Zeropain 10 mg

Description

Indications Zeropain is prescribed for the short-term relief of moderate to severe acute post-operative pain. The ophthalmic solution is used to alleviate pain, inflammation, and sensitivity to light following ocular surgery. Additionally, it may help reduce eye inflammation or redness caused by seasonal allergies.

Description Zeropain belongs to the pyrrolo-pyrrole class of nonsteroidal anti-inflammatory drugs (NSAIDs). Its chemical name is 5-benzoyl-2,3-dihydro-1H-pyrrolizine-1-carboxylic acid, combined with 2-amino-2-(hydroxymethyl)-1,3-propanediol (1:1). It works by inhibiting prostaglandin synthesis and functions as a peripherally acting analgesic. The biological activity is primarily associated with the S-form of the drug. Zeropain exhibits linear pharmacokinetics, is highly protein-bound, and undergoes extensive metabolism in the liver. Metabolites and a small portion of the unchanged drug are excreted through urine.

Pharmacology Ketorolac Tromethamine is a potent analgesic from the NSAID class.
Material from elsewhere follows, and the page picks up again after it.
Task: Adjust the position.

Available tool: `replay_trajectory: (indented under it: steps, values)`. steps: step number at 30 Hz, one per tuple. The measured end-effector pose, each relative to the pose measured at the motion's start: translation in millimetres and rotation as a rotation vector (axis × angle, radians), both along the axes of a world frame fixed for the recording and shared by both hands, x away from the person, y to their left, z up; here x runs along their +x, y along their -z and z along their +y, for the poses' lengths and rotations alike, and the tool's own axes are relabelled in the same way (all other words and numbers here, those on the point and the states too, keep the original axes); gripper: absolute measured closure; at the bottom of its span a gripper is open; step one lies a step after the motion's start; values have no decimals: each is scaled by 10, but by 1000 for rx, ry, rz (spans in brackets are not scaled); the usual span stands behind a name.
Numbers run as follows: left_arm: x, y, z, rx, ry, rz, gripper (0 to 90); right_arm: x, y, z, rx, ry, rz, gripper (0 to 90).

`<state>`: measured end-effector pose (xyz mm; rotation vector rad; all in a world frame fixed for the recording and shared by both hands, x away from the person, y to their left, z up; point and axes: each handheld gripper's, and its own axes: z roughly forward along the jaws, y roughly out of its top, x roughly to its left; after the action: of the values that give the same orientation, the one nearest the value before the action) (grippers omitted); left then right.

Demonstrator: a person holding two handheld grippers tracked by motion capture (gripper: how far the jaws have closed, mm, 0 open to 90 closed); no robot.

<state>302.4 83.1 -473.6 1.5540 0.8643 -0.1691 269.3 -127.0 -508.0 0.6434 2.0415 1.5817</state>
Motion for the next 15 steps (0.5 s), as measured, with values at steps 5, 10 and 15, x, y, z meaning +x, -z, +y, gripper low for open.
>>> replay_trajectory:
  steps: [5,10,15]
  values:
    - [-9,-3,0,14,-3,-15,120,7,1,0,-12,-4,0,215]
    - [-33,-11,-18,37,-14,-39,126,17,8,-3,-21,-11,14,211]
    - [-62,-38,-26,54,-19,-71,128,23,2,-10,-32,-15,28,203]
It exerts its effects by inhibiting the cyclooxygenase enzyme system, thereby reducing prostaglandin synthesis. At analgesic doses, it exhibits minimal anti-inflammatory activity.

Dosage & Administration

• Tablet: The recommended oral dose is 10 mg every 4-6 hours. It is intended for short-term use only (up to 7 days) and is not recommended for chronic administration. Daily doses should not exceed 40 mg.
• Injection:
  • Single-Dose Treatment:
    • Intramuscular (IM) Dosing (Adults)
      • Patients under 65 years: 60 mg as a single dose.
      • Patients over 65 years, with renal impairment, or weighing less than 50 kg: 30 mg as a single dose.
    • Intravenous (IV) Dosing (Adults)
      • Patients under 65 years: 30 mg as a single dose.
      • Patients over 65 years, with renal impairment, or weighing less than 50 kg: 15 mg as a single dose.
    • Pediatric Dosing (2 to 16 years)
      • IM: 1 mg/kg (maximum 30 mg per dose).
      • IV: 0.5 mg/kg (maximum 15 mg per dose).
  • Multiple-Dose Treatment:
    • Patients under 65 years: 30 mg every 6 hours (maximum 120 mg/day).
    • Patients over 65 years, with renal impairment, or weighing less than 50 kg: 15 mg every 6 hours (maximum 60 mg/day).
    • For breakthrough pain, increasing the dose or frequency is not recommended.
  • Transition from Injectable to Oral Therapy:
    • The total combined daily dose of Ketorolac (oral + injectable) should not exceed 120 mg in younger adults or 60 mg in elderly patients on the transition day. Subsequent oral dosing should not exceed 40 mg daily. The total treatment duration (both injectable and oral) should not exceed 5 days.
• Eye Drops:
  • Adults: Instill one drop into each affected eye four times daily.

Drug Interactions

• NSAIDs and Aspirin: May increase side effects.
• Anticoagulants: Enhanced anticoagulant effects.
• Beta Blockers: May reduce antihypertensive effects.
• ACE Inhibitors: Increased risk of renal impairment.
• Methotrexate: May increase methotrexate toxicity.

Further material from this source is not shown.